In the mid-1930s Europe was in political turmoil. Fascists ruled in some countries; democracy struggled elsewhere during times of economic depression. War, it seemed, was coming, and in Britain one manifestation of a drive to re-arm was the creation of new airfields. Including RAF Cranfield, a few miles south-west of Bedford.
War did indeed come, and during the war, the British government sought to learn lessons from America. One of these was the quality of engineering education which supported aeronautics, and a decision was made to create a specialist college, at postgraduate level, to train aeronautical engineers. After the war, this decision was enacted. Money was tight, so RAF Cranfield was the preferred location, and the existing buildings were repurposed. Hangers for labs, barracks for common rooms and halls of residence. The College of Aeronautics was born.
As the clipping from the Liverpool Daily Post of 13 October 1944 shows, this was not a military school, but was funded directly by the government. Its remit was all matters to do with aeronautics, and its four departments – aerodynamics, aircraft design, aircraft propulsion, and flight – reflected this. And although its early academic progress was good, it struggled financially. The governors sought additional funds from the Treasury, and considered broadening the scope of the college’s work, to enable it to attract more students and grow income. By the early 1960s the college had gained the freehold to its land, and a new approach to governance gave the principal more autonomy within the college.
And as defence needs changed, the college began to broaden its scope from human-controlled flight, into other areas of engineering and mathematics. Following the recommendations of the Robbins report, the college was moved to sit under the auspices of the University Grants Committee. And by 1967 the college was seeking a royal charter to cement its position as an autonomous higher-education institution; and which now included a management school. The charter was granted in 1969: the Cranfield Institute of Technology was born.
There’s a very readable history of the College of Aeronautics on the Cranfield website, which has provided me with much of the material above. Well worth a read!
An important person in the early years of the College was Sir Roy Fedden. A distinguished designer of aero-engines, Fedden was also the person chosen by Stafford Cripps, then Minister of Air Production, to undertake the study trip to the USA to learn about production methods. It was he who was impressed with US engineering education, and he who made the case for a specialist college. Subsequently he chaired the governmental committee which turned the desire to create a college into a reality. He also served, for many years, as a governor, and opposed Cranfield’s diversification away from aeronautics.
(As an aside, I wonder how different things might have been had the Aerial League’s plans for a College of Aeronautics, as set out in the Daily News of Saturday 24 April 1909, been delivered. Where would the college on which this blog is written have been based?)
The Cranfield Institute of Technology was extant between 1969 and 1993, during which time it incorporated, in 1975, the National College of Agricultural Engineering at Silsoe and developed a partnership with the then Royal Military College of Science at Shrivenham. Shrivenham is now part of Cranfield University; Silsoe is no more.
In 1993 the Cranfield Institute of Technology became Cranfield University. This was soon after the 1992 Further and Higher Education Act had transformed polytechnics into universities, so I daresay some of the driver was the need to demonstrate status. Cranfield also, in 2003, admitted its final cohort of undergraduate students, and became postgraduate only, reverting to its original roots.
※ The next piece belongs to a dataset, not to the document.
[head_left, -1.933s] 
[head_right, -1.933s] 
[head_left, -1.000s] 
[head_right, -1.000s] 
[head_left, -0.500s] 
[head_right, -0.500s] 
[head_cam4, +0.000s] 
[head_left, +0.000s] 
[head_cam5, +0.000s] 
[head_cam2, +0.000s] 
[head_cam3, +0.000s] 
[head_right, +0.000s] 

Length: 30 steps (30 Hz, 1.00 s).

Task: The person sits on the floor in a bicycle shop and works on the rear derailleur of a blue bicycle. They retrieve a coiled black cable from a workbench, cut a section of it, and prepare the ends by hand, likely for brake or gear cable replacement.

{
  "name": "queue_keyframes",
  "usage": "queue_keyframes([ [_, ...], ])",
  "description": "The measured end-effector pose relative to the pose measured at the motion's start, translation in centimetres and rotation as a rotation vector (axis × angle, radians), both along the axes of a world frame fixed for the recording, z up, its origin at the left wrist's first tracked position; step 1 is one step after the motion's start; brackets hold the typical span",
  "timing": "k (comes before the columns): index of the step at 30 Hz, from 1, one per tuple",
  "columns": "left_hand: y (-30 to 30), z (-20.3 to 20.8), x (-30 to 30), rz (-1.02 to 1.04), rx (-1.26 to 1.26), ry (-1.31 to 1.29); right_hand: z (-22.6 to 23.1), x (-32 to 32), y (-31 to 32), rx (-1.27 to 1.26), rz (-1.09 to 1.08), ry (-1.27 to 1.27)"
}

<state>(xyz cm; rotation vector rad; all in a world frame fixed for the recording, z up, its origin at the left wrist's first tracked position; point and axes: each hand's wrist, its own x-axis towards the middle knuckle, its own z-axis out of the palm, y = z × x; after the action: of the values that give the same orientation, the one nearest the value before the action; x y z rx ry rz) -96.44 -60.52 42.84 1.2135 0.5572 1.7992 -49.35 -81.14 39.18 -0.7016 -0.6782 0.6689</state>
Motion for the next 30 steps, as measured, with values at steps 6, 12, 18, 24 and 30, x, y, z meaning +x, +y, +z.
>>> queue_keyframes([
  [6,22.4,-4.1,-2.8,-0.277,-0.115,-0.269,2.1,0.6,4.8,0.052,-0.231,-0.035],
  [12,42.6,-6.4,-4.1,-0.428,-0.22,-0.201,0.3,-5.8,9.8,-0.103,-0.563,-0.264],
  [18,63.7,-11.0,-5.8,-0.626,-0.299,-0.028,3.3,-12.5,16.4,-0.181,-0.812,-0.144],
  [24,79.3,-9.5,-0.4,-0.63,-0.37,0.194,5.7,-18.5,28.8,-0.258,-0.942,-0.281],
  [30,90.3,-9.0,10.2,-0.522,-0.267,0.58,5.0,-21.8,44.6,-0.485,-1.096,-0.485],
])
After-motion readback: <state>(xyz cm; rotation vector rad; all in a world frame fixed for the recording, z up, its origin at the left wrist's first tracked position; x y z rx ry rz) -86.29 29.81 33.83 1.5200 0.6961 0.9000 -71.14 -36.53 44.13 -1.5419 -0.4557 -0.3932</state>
Cranfield was recently partner to Milton Keynes Council in a bid to establish a new university in Milton Keynes – MK:U. The hoped-for public money did not materialise, but the partnership continues, with a particular focus, it seems, on apprenticeships. Cranfield also tried an overseas campus, in Australia, but this didn’t work out either. I highlight these things not to shame Cranfield, but to illustrate how hard it is for universities to innovate successfully – for every venture that works, two or three won’t. And it isn’t obvious ahead of time what is a good call and what a bad. Such are the perils of a market-driven system, where universities are encouraged to act like businesses.
Anyway, that’s Cranfield University. It has an airport, which evolved from the original RAF station, and there’s a brief history here with some good photographs here. I think it might be the only university in the UK with its own airport. Marjon and UEL are very near airports, but that’s not at all the same thing.
And, for those of you that like puzzles, here’s a jigsaw of the postcard. For those of you that don’t, I wouldn’t click on the link.
And finally a quiz question: how many postgraduate-only universities or higher education institutions are there in the UK? Autonomous ones only, please – All Souls Oxford, for example, doesn’t count.
Hugh Jones’ daily #HigherEducationPostcard is now on Bluesky.
Having grown up in Cranfield, I very well remember the days of CIT. The village is the other side of the airfield so slightly separated from the (now) Uni, but I used to work in the little greengrocers/florists there as a teenager (sadly it is no longer there) and my mum worked in the NatWest Bank before moving to work in the pioneering Ecotechnology Research Centre (affectionately known as the Pizza Hut building so I’m led to believe). Nice to hear a bit more of the history.
Not many active UK universities with a live fire range either (thank you Royal Military College) at which a technican role in ordnance disposal is currently looking for a brave new postholder.